In this project, we are looking to find young, primeval galaxies, so for this week, we were focusing on understanding why and how the data collected from the GOODS-S field is filtered so that we are left with a high proportion of these galaxies. We can identify these galaxies by looking at the wavelengths of light that they emit, and also the strength of the light emitted. These young galaxies form lots of stars which means that they are emitting lots of light from certain elements at specific wavelengths, which are Hydrogen alpha, Oxygen II & III, Carbon IV and Lyman alpha. Finding the strength of the light at these wavelengths will help us identify these galaxies. Also, we have to look very far back in time to see these galaxies so young, and because light travels at a finite speed, we have to look at galaxies very far away.
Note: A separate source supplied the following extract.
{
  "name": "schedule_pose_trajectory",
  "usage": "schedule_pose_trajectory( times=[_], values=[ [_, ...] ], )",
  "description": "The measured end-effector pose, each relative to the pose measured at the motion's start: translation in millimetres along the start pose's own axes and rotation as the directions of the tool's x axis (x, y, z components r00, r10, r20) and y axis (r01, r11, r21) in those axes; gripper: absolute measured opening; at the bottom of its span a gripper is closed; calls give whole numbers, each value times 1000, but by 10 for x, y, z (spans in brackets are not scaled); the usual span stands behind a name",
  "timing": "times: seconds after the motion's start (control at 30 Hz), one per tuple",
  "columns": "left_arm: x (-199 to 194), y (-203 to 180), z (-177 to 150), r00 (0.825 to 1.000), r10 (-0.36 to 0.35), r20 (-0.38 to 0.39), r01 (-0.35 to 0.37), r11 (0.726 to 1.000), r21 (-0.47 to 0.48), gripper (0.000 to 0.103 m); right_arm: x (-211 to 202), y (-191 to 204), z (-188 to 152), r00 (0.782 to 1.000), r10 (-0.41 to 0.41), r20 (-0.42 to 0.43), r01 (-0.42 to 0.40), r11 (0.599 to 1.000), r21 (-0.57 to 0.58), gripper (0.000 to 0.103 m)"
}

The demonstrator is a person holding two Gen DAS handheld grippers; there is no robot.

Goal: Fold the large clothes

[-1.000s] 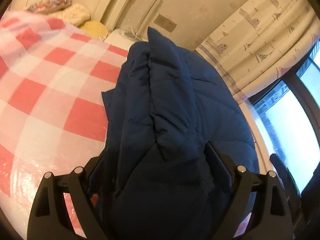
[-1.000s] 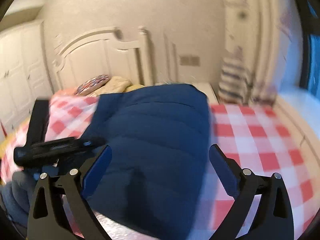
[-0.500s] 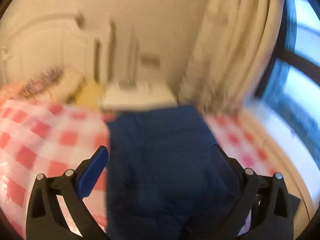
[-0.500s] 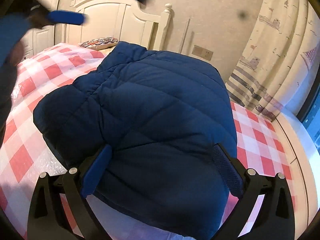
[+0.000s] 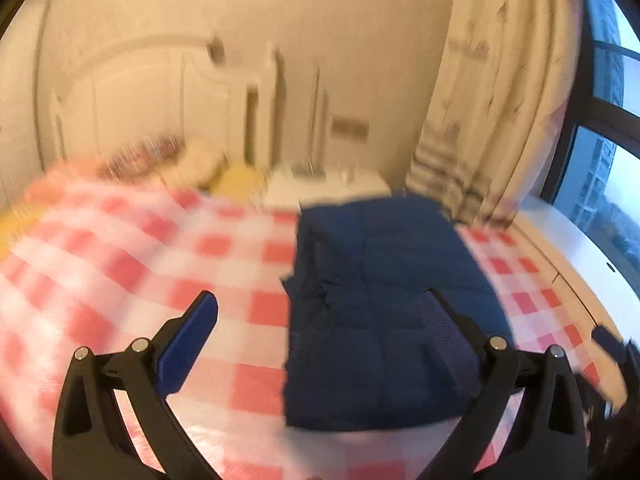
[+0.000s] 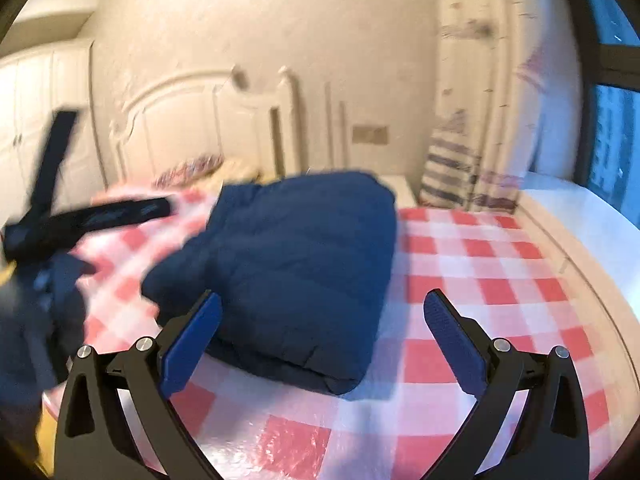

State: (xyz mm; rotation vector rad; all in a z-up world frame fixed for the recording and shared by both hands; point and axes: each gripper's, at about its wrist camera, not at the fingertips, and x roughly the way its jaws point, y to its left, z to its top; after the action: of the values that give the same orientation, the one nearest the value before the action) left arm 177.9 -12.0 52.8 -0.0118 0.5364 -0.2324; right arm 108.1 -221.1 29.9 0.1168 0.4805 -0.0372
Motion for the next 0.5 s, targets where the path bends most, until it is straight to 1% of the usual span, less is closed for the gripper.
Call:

These primeval galaxies are significantly further away than most objects in the night sky, so to identify these objects we need a way of seeing how old the sources are.
Equivalent width is a way of finding the strength of a certain emission line. This is found by plotting a graph of intensity against wavelength and finding the area under the curve, as shown in figure 1. A rectangle is then made with the same area, with the width of this rectangle being the equivalent width. We will pick a minimum value of EW_obs and use this to cut out some of the noise.
Sigma quantifies the significance of the colour excess, which is the difference in colour detected from a source and the colour emitted from the source. Over long distances, light from a source appears more red, which is due to a combination of redshift and interstellar extinction.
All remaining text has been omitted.